Dentro do computador do suspeito militante teriam sido encontradas informações substanciais sobre possíveis atentados nos Estados Unidos e na Grã-Bretanha.

No entanto, nesta terça-feira, o governo do Paquistão negou que as informações indicassem a iminência de um ataque da Al-Qaeda.

Inteligência velha

No domingo, quando Ridge anunciou o reforço na segurança do país por causa da suposta ameaça de novos ataques da rede Al-Qaeda, o secretário afirmou que a decisão havia sido baseada em "informações novas e anormalmente específicas" sobre onde os ataques poderiam acontecer.

Mas as edições desta terça-feira dos jornais Washington Post e New York Times trouxeram reportagens questionando a atualidade dos dados usados como base para a elevação do estado de alerta nos Estados Unidos.

A conselheira de segurança Frances Townsend disse nesta terça-feira que, embora várias das informações tenham sido de fato colhidas em 2000 e 2001, muitas foram atualizadas.

"Muitas foram atualizadas, algumas até em janeiro deste ano", disse Townsend.

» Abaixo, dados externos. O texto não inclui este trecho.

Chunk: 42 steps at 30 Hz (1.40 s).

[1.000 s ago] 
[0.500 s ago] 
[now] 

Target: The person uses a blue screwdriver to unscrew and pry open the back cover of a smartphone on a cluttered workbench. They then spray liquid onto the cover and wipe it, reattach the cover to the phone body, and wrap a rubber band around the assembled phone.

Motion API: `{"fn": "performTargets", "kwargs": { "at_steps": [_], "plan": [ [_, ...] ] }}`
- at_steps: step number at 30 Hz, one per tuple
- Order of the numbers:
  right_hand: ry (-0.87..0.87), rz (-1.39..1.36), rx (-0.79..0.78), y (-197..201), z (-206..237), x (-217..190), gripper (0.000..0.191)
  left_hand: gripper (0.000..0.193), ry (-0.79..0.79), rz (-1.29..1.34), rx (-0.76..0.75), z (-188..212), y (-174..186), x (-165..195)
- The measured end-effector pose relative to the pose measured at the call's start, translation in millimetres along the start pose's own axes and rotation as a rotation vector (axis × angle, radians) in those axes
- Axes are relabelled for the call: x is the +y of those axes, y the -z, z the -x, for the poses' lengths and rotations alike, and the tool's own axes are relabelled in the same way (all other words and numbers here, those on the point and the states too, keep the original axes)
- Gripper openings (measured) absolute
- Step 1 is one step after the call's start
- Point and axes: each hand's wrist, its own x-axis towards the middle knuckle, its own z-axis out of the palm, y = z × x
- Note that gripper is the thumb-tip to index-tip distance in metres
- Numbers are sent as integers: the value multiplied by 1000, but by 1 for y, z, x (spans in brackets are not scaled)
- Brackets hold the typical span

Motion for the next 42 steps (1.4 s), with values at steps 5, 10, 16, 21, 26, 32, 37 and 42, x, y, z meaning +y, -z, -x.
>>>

Ridge também refutou as acusações de que o alerta de domingo teria sido dado para afastar das manchetes dos jornais o candidato democrata à Presidência, John Kerry, que tem estado em evidência desde a convenção do partido dele, na semana passada.

"Não fazemos política no Departamento de Segurança", disse Ridge. "O nosso trabalho é identificar as ameaças."

Detalhes

As recentes prisões de supostos membros da Al-Qaeda no Paquistão teriam revelado centenas de fotos, rascunhos e documentos escritos, que incluiam detalhes do número de pedestres passando por certos prédios e se explosivos seriam capazes de derreter o aço de suas estruturas.

Ridge disse que a inteligência recebida envolve "detalhes extraordinários".

Os edifícios do FMI e do Banco Mundial na capital americana e da Bolsa de Valores e do Citibank em Nova York estão entre os edifícios visados.

Entre os detidos no Paquistão estavam Mohammad Naeem Noor Khan, um especialista em computadores e comunicação que teria ligações com a rede, e Ahme Khalfan Ghailani, um dos supostos terroristas mais procurados pelos Estados Unidos.

Ghailani é procurado pela explosão da embaixada americana na África, em 1998.